_What the exercise asks_
Check each line of the listing below for the string "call", and copy the ones that have it.

━━━━━━━━━━━━━━━━━━━━

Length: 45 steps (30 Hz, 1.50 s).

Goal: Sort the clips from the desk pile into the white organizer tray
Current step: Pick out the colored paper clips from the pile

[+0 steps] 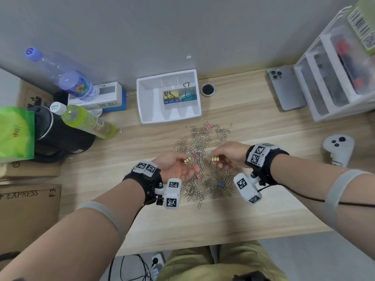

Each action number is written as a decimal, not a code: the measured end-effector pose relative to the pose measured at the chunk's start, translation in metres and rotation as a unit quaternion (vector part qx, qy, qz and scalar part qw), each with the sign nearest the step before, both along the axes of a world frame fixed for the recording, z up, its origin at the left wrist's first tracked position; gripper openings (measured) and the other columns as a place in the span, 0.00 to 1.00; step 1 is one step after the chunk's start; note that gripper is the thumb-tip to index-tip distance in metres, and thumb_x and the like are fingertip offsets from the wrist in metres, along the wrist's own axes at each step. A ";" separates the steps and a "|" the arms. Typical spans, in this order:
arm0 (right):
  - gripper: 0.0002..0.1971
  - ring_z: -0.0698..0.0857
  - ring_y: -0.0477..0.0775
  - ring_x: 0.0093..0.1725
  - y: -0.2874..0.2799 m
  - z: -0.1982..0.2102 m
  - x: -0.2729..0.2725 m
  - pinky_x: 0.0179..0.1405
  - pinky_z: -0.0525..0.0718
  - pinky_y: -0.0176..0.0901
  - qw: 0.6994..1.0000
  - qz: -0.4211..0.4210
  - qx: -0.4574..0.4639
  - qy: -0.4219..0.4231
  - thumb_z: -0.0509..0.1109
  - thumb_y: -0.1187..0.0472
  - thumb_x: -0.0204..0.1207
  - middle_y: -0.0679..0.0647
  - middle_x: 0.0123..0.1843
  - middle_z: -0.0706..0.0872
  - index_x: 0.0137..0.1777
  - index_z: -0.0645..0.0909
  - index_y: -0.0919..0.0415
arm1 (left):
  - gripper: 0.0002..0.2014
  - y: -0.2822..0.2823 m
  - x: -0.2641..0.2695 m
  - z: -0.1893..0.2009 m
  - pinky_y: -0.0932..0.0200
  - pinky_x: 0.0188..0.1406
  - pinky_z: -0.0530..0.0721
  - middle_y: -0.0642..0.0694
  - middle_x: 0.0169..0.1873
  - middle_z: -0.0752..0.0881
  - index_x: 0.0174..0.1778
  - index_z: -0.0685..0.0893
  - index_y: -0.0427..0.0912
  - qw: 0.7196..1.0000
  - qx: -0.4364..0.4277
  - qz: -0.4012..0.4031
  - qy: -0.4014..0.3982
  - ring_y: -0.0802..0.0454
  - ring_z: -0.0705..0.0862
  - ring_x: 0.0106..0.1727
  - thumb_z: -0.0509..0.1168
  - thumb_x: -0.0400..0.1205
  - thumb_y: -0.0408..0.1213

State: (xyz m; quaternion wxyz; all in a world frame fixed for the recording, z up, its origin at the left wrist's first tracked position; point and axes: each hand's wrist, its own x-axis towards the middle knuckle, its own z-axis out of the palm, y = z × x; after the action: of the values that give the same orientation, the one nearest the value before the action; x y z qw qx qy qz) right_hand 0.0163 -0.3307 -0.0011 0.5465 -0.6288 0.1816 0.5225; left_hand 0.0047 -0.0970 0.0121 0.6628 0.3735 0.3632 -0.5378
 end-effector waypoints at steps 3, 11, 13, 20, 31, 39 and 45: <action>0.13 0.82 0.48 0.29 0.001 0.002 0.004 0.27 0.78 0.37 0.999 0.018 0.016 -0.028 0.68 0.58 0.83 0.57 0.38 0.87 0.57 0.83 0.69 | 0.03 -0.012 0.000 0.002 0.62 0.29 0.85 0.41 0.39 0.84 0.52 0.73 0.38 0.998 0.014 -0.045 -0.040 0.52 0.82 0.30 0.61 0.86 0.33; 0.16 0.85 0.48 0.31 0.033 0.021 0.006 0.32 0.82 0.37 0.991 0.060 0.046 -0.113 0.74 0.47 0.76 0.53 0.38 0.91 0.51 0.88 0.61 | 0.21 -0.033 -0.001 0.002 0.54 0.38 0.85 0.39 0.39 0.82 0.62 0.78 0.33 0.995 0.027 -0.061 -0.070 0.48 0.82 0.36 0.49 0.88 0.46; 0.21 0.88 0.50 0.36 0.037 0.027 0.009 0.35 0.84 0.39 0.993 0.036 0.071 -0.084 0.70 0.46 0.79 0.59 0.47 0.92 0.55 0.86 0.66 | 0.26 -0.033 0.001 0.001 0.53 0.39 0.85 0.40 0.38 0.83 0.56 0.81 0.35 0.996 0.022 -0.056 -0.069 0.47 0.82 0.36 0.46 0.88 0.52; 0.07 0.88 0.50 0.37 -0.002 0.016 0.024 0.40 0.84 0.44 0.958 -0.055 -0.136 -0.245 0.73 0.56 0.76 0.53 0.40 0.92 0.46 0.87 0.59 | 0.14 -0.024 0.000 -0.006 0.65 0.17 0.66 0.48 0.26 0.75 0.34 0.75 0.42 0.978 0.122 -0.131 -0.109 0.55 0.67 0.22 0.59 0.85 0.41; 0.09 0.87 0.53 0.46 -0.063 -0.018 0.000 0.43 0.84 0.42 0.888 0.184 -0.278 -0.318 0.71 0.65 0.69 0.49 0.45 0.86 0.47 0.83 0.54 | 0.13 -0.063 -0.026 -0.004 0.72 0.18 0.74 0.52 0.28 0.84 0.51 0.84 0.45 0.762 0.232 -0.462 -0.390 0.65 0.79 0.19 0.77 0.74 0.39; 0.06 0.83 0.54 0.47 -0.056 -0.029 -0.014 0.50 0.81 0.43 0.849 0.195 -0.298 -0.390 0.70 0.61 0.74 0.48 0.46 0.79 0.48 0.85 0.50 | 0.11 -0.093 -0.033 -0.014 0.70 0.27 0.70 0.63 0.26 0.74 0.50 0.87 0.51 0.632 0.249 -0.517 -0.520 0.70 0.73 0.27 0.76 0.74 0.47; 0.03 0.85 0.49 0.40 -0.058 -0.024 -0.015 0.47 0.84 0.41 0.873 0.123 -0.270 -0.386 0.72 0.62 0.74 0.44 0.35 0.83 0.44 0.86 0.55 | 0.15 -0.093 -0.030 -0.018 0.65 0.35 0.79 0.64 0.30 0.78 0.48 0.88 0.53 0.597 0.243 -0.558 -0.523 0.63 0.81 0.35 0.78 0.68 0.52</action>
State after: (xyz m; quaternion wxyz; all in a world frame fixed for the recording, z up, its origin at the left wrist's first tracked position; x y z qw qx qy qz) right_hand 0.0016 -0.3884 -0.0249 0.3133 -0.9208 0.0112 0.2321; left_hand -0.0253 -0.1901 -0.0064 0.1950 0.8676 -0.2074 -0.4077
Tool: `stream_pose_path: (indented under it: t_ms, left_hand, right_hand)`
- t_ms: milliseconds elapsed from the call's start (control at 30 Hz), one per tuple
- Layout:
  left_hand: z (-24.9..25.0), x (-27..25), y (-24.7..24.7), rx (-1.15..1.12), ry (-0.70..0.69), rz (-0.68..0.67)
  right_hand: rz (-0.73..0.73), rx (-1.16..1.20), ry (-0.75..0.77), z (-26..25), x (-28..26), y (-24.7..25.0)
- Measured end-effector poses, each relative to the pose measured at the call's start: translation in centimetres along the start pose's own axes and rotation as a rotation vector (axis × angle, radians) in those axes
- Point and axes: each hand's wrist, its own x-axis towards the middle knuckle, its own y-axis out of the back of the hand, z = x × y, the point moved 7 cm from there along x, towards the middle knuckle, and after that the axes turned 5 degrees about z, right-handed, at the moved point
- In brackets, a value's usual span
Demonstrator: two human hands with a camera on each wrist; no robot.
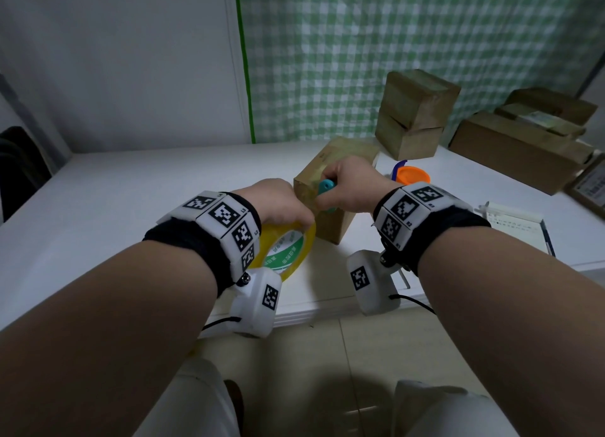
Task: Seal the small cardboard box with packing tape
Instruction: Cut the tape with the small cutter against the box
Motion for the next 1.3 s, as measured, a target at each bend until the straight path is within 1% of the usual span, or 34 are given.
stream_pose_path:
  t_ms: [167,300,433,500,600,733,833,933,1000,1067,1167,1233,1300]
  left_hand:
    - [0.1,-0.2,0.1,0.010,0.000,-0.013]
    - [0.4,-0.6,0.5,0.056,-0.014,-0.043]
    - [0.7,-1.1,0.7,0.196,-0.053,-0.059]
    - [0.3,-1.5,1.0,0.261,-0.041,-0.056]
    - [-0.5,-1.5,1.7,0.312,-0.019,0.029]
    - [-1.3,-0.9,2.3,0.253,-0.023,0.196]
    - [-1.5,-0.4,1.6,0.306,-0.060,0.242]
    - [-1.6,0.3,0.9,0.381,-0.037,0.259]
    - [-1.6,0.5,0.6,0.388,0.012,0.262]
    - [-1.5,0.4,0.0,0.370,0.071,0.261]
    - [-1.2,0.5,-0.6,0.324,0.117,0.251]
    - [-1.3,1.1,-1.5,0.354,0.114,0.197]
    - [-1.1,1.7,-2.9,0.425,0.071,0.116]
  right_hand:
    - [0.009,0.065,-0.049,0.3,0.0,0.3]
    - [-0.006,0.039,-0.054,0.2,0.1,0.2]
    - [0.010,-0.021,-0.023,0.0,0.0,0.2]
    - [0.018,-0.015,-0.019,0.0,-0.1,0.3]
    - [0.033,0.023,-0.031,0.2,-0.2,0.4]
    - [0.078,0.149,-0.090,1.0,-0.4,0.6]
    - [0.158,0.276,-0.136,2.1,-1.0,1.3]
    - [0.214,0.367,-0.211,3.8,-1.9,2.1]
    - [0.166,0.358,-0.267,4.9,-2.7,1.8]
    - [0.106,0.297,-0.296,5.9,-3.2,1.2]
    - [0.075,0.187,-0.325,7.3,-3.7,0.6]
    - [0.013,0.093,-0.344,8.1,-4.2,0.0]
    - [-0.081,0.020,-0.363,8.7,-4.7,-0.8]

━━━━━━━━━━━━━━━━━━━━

_Expected output_
- t_ms: milliseconds elapsed from the call's start (control at 30 Hz), one per tuple
- Measured end-effector poses, each relative to the pose measured at the call's start: translation in centimetres along the start pose's own axes and rotation as a rotation vector (axis × angle, radians) in those axes

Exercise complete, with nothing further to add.